Alternatively, the stripper may receive a stripping medium such as
steam, fuel gas or hydrogen from an external source.
[0041] In the operation of the stripper, the amount of stripping
medium (i.e. the duty of the reboiler for a reboiling stripper)
will influence the amount of hydrogen sulfide removed in the
stripper. In addition, the stripper will be equipped with a
condenser, to limit the release of product in the vapor phase.
[0042] By the addition of an oil absorber, the ability to control
the release of product in the vapor phase is increased, since the
oil absorber may recover product which was not recovered by the
condenser.
FIGURES
[0043] FIG. 1 shows a process for purification of a gas mixture
comprising hydrocarbons and sour gas, according to the present
disclosure
[0044] FIG. 2 shows a process for purification of a heteroatomic
hydrocarbon mixture, according to the present disclosure.
[0045] FIG. 3 shows a process for purification of a heteroatomic
hydrocarbon mixture, according to the prior art.
[0046] Elements shown in the figures: [0047] 2 heteroatomic
hydrocarbon mixture [0048] 4 hydrotreatment section [0049] 6 sour
hydrocarbon mixture [0050] 8 stripper [0051] 10 gas mixture [0052]

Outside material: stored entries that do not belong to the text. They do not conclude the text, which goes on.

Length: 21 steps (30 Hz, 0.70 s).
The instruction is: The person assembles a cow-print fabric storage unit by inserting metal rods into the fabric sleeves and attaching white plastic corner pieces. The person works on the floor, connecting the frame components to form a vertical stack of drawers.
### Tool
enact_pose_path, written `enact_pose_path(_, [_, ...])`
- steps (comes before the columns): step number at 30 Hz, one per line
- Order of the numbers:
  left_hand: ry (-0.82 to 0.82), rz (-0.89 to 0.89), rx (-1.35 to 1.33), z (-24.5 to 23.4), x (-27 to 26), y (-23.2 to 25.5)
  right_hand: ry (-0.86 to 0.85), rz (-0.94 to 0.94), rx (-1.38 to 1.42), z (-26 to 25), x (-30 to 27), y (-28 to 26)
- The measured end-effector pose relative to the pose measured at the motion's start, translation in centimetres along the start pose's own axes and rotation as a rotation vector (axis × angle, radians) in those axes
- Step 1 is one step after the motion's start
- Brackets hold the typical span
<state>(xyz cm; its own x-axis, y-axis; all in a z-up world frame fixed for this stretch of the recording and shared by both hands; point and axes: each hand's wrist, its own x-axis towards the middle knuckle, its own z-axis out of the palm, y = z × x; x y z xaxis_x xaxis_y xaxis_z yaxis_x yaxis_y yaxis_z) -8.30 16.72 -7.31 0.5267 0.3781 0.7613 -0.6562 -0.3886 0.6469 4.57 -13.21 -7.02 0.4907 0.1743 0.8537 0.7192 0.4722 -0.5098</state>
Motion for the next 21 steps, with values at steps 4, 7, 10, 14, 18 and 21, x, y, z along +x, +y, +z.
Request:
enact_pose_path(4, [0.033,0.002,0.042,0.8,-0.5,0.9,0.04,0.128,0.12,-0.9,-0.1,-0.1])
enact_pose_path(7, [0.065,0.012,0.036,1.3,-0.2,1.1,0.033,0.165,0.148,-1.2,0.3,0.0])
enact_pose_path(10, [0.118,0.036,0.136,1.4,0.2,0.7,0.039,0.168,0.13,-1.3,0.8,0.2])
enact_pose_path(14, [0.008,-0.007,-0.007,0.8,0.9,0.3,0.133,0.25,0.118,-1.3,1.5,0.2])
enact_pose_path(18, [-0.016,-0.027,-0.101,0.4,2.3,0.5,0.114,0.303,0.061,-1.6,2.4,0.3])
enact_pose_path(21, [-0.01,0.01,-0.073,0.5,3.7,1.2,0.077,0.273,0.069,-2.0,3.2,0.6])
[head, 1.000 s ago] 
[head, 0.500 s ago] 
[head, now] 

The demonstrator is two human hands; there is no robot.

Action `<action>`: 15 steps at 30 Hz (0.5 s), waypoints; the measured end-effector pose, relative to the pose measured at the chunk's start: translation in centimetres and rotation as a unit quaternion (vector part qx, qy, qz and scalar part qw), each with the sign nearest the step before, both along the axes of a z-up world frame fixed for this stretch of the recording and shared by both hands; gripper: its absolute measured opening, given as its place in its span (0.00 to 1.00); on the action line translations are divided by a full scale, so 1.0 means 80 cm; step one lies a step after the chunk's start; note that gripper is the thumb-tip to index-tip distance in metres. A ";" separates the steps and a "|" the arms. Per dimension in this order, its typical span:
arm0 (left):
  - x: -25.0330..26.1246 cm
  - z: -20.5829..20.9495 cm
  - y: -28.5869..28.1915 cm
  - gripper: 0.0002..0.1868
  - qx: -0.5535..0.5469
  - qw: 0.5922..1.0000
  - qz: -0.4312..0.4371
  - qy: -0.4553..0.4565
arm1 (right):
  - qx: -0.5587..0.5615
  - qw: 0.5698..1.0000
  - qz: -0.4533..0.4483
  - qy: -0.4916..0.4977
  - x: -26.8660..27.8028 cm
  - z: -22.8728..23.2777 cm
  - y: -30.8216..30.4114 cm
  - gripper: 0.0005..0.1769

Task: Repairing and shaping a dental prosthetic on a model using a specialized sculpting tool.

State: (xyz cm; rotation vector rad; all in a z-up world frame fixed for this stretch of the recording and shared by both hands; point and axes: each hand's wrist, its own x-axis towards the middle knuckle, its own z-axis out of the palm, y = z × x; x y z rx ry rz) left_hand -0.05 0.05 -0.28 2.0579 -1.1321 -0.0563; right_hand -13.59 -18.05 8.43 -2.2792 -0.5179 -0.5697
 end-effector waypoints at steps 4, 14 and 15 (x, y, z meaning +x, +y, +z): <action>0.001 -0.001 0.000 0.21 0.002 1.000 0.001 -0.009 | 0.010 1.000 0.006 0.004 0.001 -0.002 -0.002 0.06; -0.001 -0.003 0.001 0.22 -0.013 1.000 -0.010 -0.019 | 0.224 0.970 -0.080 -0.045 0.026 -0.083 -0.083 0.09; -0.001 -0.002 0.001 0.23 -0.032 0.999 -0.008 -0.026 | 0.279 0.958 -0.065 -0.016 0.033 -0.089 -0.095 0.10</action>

12 liquid hydrocarbon fraction from stripper [0053] 14 sour gas
absorber [0054] 16 absorbent liquid having affinity for sour gas
[0055] 18 absorbent liquid rich in sour gas [0056] 20 purified
off-gas [0057] 22 oil absorber [0058] 24 liquid hydrocarbon mixture
[0059] 26 enriched liquid hydrocarbon mixture. [0060] 28 off-gas
[0061] 30 Liquid hydrocarbon product
[0062] In FIG. 1 a process for purification of a gas mixture 10
comprising hydrocarbon and a sour gas impurity is shown. The gas
mixture may also contain other constituents, including hydrogen.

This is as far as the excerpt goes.